Em nossa região, nos encontros de comitivas, tropeiros fazem a queima do alho à semelhança dos antigos boiadeiros que cortavam o nosso sertão de norte a sul.
E o dialeto? E o jeito singular do falar do caipira, como anda?
Sinto que cada dia menos pessoas usam o nosso dialeto. Nas palestras que faço em escolas, faculdades, enfim, onde for chamado, noto nas pessoas que umas o conhecem, outras nem ouviram falar. Quando solto essa frase: “Isturdia, arriei u meu bai i fui campiá u marruá qui ficô di arribada lá nu fundu du carrascá”, alguns tentam traduzir, outros, nem se aventuram. Mas sentem um fascínio e uma dor quando ficam sabendo que o dialeto falado por seus ancestrais está aos poucos morrendo. Dentro de mais alguns anos, só um punhado de estudiosos terá o conhecimento das origens e da fala do caboclo.
O nheengatu (língua bonita em tupi) surgiu no século 17 como língua geral derivado do tupi, facilitando a comunicação entre o português e o índio, sendo depois proibida pelo rei de Portugal. Surge, então, da língua proibida, o nosso dialeto. O dialeto caipira.
Somente a cidade de São Gabriel da Cachoeira, no Amazonas, tem duas línguas oficiais, o nheengatu e o português. Lá, as rádios transmitem os programas nas duas línguas. Aliás, quando um cidadão procura o cartório da cidade para passar escritura de um imóvel, tem a opção de escolher em qual das duas línguas deseja registrar o documento.

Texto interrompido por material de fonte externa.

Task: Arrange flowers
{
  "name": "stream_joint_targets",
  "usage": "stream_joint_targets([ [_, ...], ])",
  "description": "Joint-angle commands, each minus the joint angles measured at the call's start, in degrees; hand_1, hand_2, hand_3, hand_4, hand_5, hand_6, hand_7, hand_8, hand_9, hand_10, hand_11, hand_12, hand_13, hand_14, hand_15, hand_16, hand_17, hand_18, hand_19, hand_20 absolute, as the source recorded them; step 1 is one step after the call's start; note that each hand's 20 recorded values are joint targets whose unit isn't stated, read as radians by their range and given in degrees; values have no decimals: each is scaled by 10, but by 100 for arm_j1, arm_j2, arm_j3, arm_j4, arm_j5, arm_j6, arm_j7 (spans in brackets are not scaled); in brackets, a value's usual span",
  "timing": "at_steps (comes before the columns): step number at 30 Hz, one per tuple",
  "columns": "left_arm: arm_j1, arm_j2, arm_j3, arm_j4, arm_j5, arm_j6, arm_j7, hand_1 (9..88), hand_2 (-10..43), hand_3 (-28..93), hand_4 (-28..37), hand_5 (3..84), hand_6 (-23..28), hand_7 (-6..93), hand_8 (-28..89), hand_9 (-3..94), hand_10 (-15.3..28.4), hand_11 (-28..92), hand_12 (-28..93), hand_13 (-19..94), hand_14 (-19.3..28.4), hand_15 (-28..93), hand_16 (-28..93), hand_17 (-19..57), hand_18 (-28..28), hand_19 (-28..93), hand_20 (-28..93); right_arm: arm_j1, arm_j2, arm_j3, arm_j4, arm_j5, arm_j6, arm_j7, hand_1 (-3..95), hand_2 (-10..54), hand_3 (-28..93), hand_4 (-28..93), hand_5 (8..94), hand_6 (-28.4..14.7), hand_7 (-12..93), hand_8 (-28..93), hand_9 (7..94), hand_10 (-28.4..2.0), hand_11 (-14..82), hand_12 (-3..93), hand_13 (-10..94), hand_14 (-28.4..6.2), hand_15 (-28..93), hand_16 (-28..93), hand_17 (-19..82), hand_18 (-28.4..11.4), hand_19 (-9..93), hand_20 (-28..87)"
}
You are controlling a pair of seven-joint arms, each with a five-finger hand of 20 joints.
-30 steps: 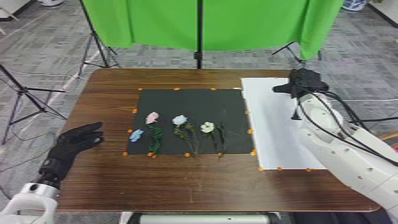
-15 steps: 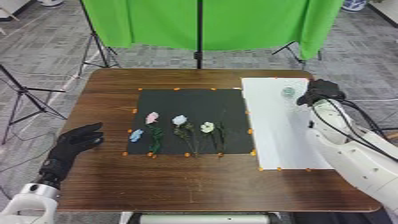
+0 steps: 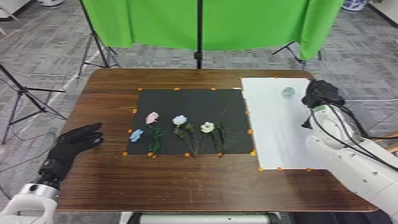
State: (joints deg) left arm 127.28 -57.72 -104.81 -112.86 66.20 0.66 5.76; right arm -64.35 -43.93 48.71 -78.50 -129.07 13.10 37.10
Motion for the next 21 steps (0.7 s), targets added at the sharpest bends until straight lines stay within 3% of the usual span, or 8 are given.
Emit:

Felizmente, ainda restam umas poucas pessoas que tentam preservar o nosso dialeto. Meses atrás, numa agradável reunião no sítio Flamboyant, dos amigos Claudia e Egberto Zanetti, o Nhar, com a presença do casal Piçarra e Margarida, sogros do dono, conversávamos descontraidamente sobre nossas aventuras da infância. Entre os presentes, cumadi Li, que atura o cumpadi Dimirsu, contava ao grupo que quando menina pescava de peneira com as irmãs no corguinho que passava no fundo do quintal de sua casa, lá no “Barsamu”. Quando pegavam picuíras, os engoliam vivos para aprender a nadar.
Os amigos se entreolharam sem entender o que era a palavra picuíra. Ela traduziu aos curiosos que eram alevinos de lambaris que, quando pescados na peneira, ficam pulando sem parar. Dizia a lenda que era tiro e queda: quem engolisse um picuíra vivo virava um peixe na água. Meninos e meninas que desejavam aprender a nadar eram batizados com o infantil ritual.
O tempo passou... Parece que foi ontem. Ainda me vejo pescando de peneira pelos corguinhos da vida e tendo que engolir picuíras para aprender a nadar no grande oceano sem fim, onde flutua, sereno, o menino.